Is it not common to collect multiple b>0 values in GE DWI scans? @arokem I had typed something almost identical, and agree that processing these separately is likely the safest way to go. You can do this with the --separate-all-dwis flag, which will process each independently. Without this flag, qsiprep will concatenate these scans and your downstream analyses may not work as intended.

I wonder if this is similar to what used to happen for some siemens sequences where big delta and little delta would get secretly adjusted under the hood depending on the maximum b-value in the sequence. Based on the different TE, this might be happening in these scans.
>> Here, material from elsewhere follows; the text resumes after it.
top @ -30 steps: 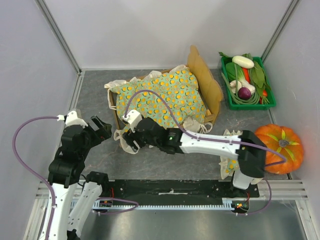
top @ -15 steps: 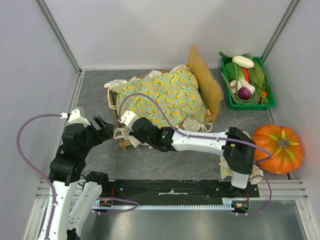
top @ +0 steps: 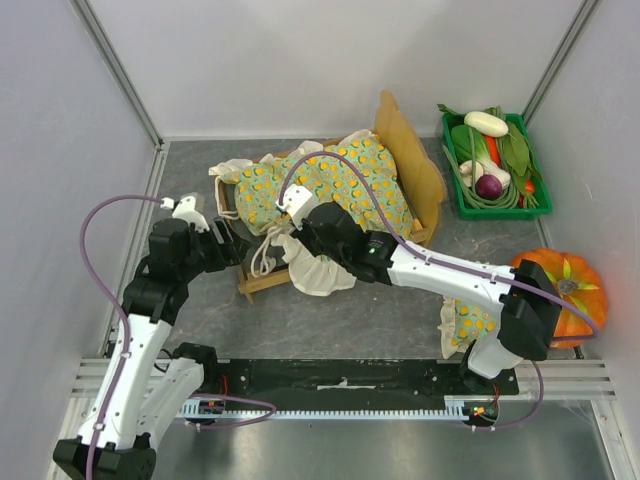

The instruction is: Set up the pet bed

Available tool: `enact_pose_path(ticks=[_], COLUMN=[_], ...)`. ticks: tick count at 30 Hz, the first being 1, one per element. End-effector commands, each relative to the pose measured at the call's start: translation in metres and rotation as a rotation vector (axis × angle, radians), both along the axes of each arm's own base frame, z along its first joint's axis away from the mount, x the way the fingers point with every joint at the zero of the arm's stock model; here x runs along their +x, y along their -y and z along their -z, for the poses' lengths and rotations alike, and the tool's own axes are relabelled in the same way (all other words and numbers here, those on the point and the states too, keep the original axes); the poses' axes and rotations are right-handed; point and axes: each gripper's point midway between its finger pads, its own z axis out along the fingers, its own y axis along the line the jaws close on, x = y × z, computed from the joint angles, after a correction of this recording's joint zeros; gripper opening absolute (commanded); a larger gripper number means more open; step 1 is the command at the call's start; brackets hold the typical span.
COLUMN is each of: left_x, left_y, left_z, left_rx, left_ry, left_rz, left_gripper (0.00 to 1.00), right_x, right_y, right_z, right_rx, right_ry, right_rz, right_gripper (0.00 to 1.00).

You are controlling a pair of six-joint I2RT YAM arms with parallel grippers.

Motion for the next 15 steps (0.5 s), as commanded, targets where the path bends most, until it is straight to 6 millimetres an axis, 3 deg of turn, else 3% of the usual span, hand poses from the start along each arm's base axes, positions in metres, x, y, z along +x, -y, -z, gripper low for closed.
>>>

If that is the case you'll need to be extra careful when using something like MAPMRI (you won't be able to use the qsiprep mapmri recon workflow, unfortunately). I'm not sure how it will impact the multi shell - multi tissue methods.

Slightly off topic: you will need to make sure you have "PhaseEncodingDirection" and "TotalReadoutTime" defined in these sidecars.

pierre-nedelec commented 1 year ago

Thank you for your feedback! Another source pointed out by a colleague: https://community.mrtrix.org/t/dwi-images-with-different-echo-times/5892

@mattcieslak thanks for the note, these two values are defined in the sidecars.

pierre-nedelec commented 1 year ago

So it seems that the steps would be to:

  1. preprocess the dwis separately (with --separate-all-dwis)
  2. do some kind of normalization: @jdtournier proposes to do a "matching and concatenation based on histogram matching of the b=0 images" (link), @arokem "normalized to its average b=0", any thoughts?

For further processing, which might be beyond the scope of this thread, such as pyAFQ and especially FOD computing, it seems most wouldn't be appropriate (ref in link above), but MSMT-CSD should work? I'd be curious to understand that last part better.

Thank you all for your help & insights!

cookpa commented 1 year ago

Do you have a plan for correcting geometric distortion? Does your TotalReadoutTime vary between the series?

pierre-nedelec commented 1 year ago

The only differences are highlighted in the screenshot above, TotalReadoutTime is the same for both series.

cookpa commented 1 year ago

Ah OK. I was thinking you can theoretically use topup if the echo spacing varies, even if the phase encode dir is the same.